From the Treasury’s point of view, the real genius is that the increased tax burden on all of us for decades ahead to pay for many of the schools and hospitals built in recent years will be difficult for any incoming Government, Conservative or otherwise, to reverse. Furthermore, in 25 years, districts will need new or upgraded schools or hospitals. In many ways, we have the mirror image of privatisation in the 1980s and 1990s. Labour went into the 1997 election with a firm commitment to reverse the rail privatisation that had taken place only a year earlier, but the Labour Government quickly discovered that they had to jettison their commitment. I fear that when the Conservatives come back into government, we, too, will have limited room for manoeuvre due to the PFI liabilities that will come on stream in great number.

David Taylor (North-West Leicestershire) (Lab/Co-op): It is estimated that the tax to GDP burden in the year we are about to enter is about 42 per cent. Does the hon. Gentleman care to recall the typical tax to GDP level at the time of Mrs. Thatcher?
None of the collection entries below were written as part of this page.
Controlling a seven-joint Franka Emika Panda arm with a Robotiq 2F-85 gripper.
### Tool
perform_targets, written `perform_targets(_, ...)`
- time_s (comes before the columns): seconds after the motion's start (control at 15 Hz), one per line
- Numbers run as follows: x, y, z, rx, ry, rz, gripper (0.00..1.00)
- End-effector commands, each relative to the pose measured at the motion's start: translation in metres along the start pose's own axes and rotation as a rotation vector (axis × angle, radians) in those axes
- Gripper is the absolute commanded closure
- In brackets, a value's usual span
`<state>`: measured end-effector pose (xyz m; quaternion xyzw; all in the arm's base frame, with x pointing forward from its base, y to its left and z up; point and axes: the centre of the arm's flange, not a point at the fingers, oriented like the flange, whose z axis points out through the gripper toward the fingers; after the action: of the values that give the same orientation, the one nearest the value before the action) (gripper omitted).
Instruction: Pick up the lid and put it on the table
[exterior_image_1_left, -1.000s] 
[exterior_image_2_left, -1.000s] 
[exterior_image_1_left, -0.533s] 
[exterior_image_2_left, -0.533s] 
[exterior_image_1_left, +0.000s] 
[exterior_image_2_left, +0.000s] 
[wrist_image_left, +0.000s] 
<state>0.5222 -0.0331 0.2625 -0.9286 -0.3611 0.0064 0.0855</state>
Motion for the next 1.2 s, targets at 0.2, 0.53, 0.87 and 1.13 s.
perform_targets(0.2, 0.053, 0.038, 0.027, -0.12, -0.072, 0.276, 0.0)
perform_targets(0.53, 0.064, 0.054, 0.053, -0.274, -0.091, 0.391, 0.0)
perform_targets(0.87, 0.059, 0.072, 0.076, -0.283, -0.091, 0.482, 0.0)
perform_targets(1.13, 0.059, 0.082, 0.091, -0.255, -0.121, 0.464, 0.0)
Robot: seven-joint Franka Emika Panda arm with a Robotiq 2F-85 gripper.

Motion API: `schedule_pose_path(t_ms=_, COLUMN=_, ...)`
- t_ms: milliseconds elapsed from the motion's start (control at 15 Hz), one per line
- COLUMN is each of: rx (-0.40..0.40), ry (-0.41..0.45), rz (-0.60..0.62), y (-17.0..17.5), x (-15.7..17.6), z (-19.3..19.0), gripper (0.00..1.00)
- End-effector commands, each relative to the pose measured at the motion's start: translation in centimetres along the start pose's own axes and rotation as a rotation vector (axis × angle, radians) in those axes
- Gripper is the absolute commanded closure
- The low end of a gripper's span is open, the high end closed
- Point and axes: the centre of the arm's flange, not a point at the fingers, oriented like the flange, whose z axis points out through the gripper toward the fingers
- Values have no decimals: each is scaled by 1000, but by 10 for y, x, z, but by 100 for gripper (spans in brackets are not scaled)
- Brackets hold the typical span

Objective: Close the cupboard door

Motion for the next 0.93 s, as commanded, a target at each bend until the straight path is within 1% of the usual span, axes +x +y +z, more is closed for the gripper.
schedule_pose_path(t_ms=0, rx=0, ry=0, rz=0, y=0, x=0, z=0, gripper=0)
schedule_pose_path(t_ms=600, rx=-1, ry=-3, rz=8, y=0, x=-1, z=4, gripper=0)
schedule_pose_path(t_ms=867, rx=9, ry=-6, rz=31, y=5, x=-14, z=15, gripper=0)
Mr. Field: I suspect that the figure would be about 42 per cent., if not slightly higher. I am sure that was the figure the hon. Gentleman had in mind.

I have another general concern about the Chancellor’s record—the unreformed state of our public services. The real losers now and in the future will be the impoverished, the vulnerable and the voiceless. The question that faces all of us in the political world is how to manage an ever larger state, which within the next few years will gobble up £680 billion and rising. Whether health care, law and order, education or security, the public services are in something of a mess—although not for the want of significant expenditure over the past six or seven years.

Many of the Government’s more recent NHS reforms are to be welcomed, even though, to a large extent, they merely re-establish the position before 1997. My party has started a campaign to say “No” to what are regarded as NHS cuts, although we all appreciate that they are not actual cuts and that ever more money is being spent on the NHS—albeit at a decelerating rate. The Government used similar tactics to criticise the Conservatives during the general election two years ago. However, we need to consider not just tactical benefits; we need greater strategic insight on the better running of health care.